The Brain Injury Association of Michigan says this is just the beginning. The health care business closures are expected to continue, leaving thousands of the state's most vulnerable citizens without care.
Ken Operhall's daughter survived a catastrophic car accident. She is in a wheelchair and needs 24/7 care. Until July 1, she was getting it. But her long-term care provider went out of business, and Operhall couldn't find another provider to help her.
Operhall is himself disabled.
"She was dropped off at my house, and they said, 'here, you take care of her.' I'm in a walker, I can't take care of her. Allstate said it's not their problem, they didn't create the law. Then they're telling me, 'take her to the emergency room and just drop her off, they'll have to care for her.' It's not like she's a stump in a ditch, she's a person, and for them to tell me to drop her off at a hospital? It's totally ridiculous."

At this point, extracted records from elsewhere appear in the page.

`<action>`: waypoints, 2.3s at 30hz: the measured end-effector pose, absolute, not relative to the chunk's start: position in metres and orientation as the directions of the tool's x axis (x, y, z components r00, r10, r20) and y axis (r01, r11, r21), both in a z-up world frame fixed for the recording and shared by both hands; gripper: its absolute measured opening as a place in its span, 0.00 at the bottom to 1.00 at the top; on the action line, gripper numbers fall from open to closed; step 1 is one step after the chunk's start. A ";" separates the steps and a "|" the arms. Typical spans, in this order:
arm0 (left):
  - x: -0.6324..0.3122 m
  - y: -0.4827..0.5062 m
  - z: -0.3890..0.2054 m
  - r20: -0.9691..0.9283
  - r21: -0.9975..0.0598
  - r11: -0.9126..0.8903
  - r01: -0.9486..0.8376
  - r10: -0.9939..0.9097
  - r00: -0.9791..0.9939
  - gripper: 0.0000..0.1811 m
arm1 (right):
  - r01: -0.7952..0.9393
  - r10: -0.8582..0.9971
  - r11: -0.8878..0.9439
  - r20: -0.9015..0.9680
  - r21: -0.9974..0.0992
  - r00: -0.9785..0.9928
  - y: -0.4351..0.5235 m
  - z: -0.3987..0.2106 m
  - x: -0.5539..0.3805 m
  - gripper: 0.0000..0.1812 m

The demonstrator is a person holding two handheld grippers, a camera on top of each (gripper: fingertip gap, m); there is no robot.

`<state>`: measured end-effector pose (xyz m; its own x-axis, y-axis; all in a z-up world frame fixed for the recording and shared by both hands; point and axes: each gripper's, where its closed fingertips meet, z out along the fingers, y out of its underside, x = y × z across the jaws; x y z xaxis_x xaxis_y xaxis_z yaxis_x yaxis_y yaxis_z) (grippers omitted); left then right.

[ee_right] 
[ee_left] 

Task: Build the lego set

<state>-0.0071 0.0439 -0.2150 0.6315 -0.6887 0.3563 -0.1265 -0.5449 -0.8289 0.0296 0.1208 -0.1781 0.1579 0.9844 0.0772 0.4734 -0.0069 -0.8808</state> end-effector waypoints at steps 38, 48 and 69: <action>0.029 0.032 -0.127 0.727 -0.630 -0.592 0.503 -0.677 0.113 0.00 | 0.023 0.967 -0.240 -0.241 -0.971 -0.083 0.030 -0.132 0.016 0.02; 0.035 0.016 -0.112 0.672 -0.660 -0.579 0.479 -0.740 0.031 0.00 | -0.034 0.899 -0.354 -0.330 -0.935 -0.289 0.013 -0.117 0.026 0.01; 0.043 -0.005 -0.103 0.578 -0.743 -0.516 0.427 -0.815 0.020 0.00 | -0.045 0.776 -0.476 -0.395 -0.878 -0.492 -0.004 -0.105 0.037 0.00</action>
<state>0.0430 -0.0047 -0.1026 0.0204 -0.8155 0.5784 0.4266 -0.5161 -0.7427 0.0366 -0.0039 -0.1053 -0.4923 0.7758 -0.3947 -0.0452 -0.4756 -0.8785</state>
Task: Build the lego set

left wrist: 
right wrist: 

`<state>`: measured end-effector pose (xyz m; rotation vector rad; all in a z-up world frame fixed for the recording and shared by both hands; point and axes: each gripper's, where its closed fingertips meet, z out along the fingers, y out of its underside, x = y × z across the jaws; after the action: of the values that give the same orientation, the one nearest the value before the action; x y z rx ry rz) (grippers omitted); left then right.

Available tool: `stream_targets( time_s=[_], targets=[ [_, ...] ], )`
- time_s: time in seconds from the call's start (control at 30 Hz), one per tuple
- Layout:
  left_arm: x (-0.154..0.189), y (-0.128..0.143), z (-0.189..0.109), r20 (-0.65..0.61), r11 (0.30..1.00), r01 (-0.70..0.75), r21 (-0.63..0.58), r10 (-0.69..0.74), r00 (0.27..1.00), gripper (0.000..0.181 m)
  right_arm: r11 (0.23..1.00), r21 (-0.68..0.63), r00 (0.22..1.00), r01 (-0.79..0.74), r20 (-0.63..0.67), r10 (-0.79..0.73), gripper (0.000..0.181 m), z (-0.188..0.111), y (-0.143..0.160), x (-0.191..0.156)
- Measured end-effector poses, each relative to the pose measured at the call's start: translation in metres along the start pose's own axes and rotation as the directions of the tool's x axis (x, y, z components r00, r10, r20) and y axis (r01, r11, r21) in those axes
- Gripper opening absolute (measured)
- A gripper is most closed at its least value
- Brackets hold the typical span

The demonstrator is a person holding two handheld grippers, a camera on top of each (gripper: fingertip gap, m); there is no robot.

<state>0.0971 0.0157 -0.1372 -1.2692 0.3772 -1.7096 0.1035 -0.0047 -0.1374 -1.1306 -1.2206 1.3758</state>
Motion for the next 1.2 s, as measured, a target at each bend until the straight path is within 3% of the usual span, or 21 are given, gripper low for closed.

Allstate says it does not comment on individual customers.
Other patients are in fact being dropped off at local hospitals when their providers leave and no others can be found.
There are currently more than 18,000 people receiving care after severe accidents under Michigan's old auto insurance law. The Michigan Catastrophic Care Association fund set up to care for them has reached an all-time high of $23 billion dollars. That's enough to keep the remaining long term care providers in business for decades.
But instead of tapping that fund to help survivors, Republicans in the state legislature passed a taxpayer-funded bill for $25 million in grants, for long term care providers who can prove they are operating at a "systemic deficit."
But the Brain Injury Association of Michigan says the new law shortchanges the state's providers by about $350 million annually, and a one-time fund of $25 million will help only a handful of companies stay afloat temporarily.
Insurance companies, which control the $23 billion fund, will not reveal what plans they have for the money.